Stefania Pezzopane, prima Presidente della Provincia dell’Aquila e ora assessore alle Politiche Sociali del comune, iniziò subito a chiedere come partecipare a un bando per ottenere quei fondi: «Ho scritto la prima lettera al ministro Carfagna l’8 marzo 2010», dice, «e da allora non ho fatto che mandare solleciti, quasi una volta al mese. Finalmente l’8 maggio 2011 mi hanno invitata a un incontro». Peccato che, mentre era in viaggio per Roma, la mattina del 19 maggio, la segreteria del ministro Carfagna l’abbia chiamata per disdire l’appuntamento.

Da allora, il Comune non ha più ricevuto alcuna risposta, né dal governo né dal Commissario per la ricostruzione e presidente della regione Abruzzo, Giovanni Chiodi.

Mentre aspettavano di capire quale fosse l’iter per presentare il loro progetto di restauro, le volontarie del centro si sono date da fare: «Non abbiamo mai smesso il nostro lavoro di sostegno e accoglienza delle donne», racconta l’avvocato Simona Giannangeli, legale rappresentante del centro: «Non avevamo strutture, spesso ospitavamo le vittime a casa nostra, per chi di noi una casa l’aveva ancora. Abbiamo ricevuto fondi di solidarietà dagli altri centri antiviolenza, dalla rete delle donne in nero e da piccole associazioni. Solo questo ci ha permesso di continuare il nostro lavoro».

E da fare, per aiutare le donne, ce n’è eccome. Nella società scossa dal terremoto aumentano le richieste d’aiuto: «Molte donne hanno preso coraggio», continua la Giannangeli, «e sono venute a parlare a noi per la prima volta, dopo anni e anni di violenza domestica». Per l’assessore alle politiche sociali Pezzopane si tratta di una vera emergenza: «Mai come ora avremmo bisogno di un centro capace di accogliere le donne in difficoltà. Il sisma ha distrutto molti nuclei familiari, ed è più facile cedere alla violenza. Per questo le mie richieste sono state così frequenti ed accorate».

Così, mentre le donne del centro lavoravano con mezzi di fortuna, la macchina della ricostruzione si metteva in moto, lentamente. Ai primi di dicembre 2011 sembra arrivare finalmente l’ordinanza commissariale che stabilisce come dovranno essere stanziati i fondi promessi.

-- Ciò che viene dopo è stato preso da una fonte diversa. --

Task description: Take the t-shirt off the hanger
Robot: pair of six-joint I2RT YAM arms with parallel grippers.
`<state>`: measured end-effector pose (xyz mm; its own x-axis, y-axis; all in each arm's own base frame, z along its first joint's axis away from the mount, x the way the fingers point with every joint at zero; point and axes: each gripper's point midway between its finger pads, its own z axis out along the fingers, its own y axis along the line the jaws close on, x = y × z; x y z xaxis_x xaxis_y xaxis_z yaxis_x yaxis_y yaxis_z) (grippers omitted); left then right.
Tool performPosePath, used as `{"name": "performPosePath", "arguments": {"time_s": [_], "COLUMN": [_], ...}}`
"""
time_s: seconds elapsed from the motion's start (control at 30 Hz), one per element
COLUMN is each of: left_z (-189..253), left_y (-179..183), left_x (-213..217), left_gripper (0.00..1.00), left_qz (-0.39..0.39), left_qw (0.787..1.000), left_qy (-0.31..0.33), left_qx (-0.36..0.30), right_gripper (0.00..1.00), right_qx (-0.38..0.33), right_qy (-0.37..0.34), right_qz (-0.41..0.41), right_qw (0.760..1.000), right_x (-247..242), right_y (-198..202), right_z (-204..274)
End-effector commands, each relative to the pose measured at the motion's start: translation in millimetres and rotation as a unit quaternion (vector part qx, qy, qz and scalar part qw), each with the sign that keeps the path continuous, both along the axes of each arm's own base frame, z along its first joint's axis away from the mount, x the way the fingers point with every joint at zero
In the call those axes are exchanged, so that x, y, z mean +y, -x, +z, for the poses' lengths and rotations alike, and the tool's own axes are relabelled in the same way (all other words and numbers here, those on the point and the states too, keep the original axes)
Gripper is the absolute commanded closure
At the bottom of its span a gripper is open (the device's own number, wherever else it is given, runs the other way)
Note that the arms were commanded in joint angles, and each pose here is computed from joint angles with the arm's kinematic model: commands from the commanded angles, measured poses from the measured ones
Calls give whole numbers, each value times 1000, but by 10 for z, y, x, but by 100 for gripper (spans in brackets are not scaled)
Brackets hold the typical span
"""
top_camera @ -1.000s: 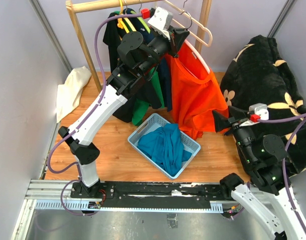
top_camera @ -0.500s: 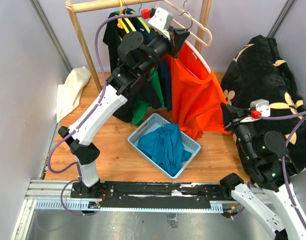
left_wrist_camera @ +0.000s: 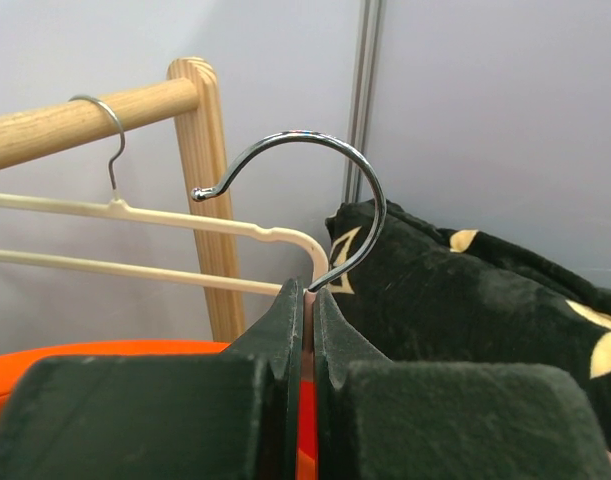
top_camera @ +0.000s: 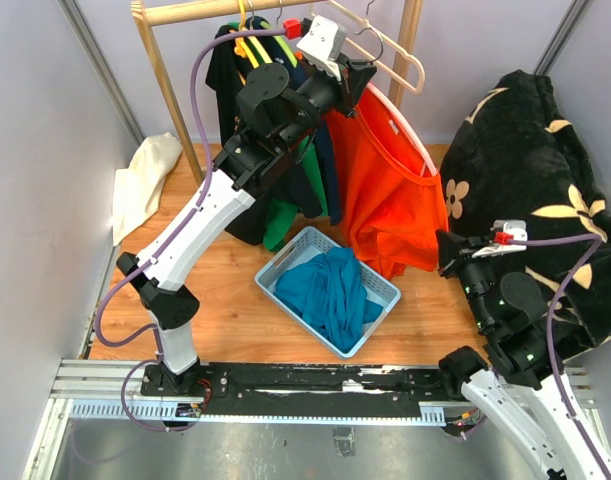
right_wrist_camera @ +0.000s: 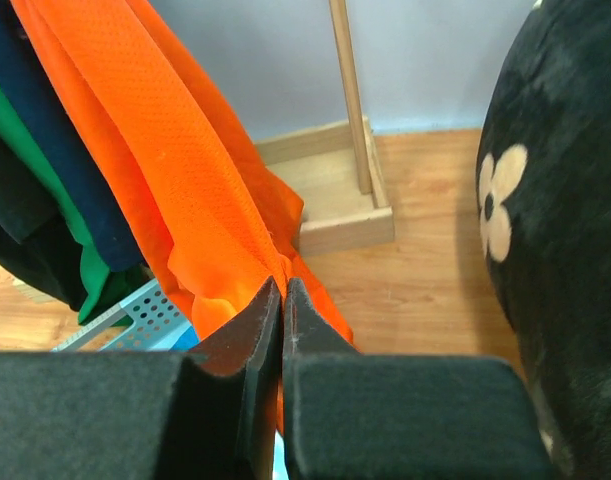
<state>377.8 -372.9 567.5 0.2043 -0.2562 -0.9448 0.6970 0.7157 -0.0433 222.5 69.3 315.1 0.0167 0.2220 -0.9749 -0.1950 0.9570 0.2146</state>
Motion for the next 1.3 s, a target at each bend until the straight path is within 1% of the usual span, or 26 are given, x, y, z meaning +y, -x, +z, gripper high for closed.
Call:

Ma per le donne del centro c’è una brutta sorpresa: i tre milioni di euro previsti nel 2009 vengono smembrati in due parti. Un milione e mezzo dovrà essere gestito dal Commissario Chiodi in accordo con le Diocesi, l’altro milione e mezzo andrà stanziato alla consigliera regionale di parità della regione Abruzzo per la costruzione, ex novo, di un «centro poliedrico d’accoglienza per donne in difficoltà». Un ribaltamento di prospettiva che non è piaciuto al comune, che ha presentato subito una richiesta di chiarimenti al nuovo governo, e a due parlamentari del Partito Democratico che hanno sottoscritto un’interrogazione a riguardo.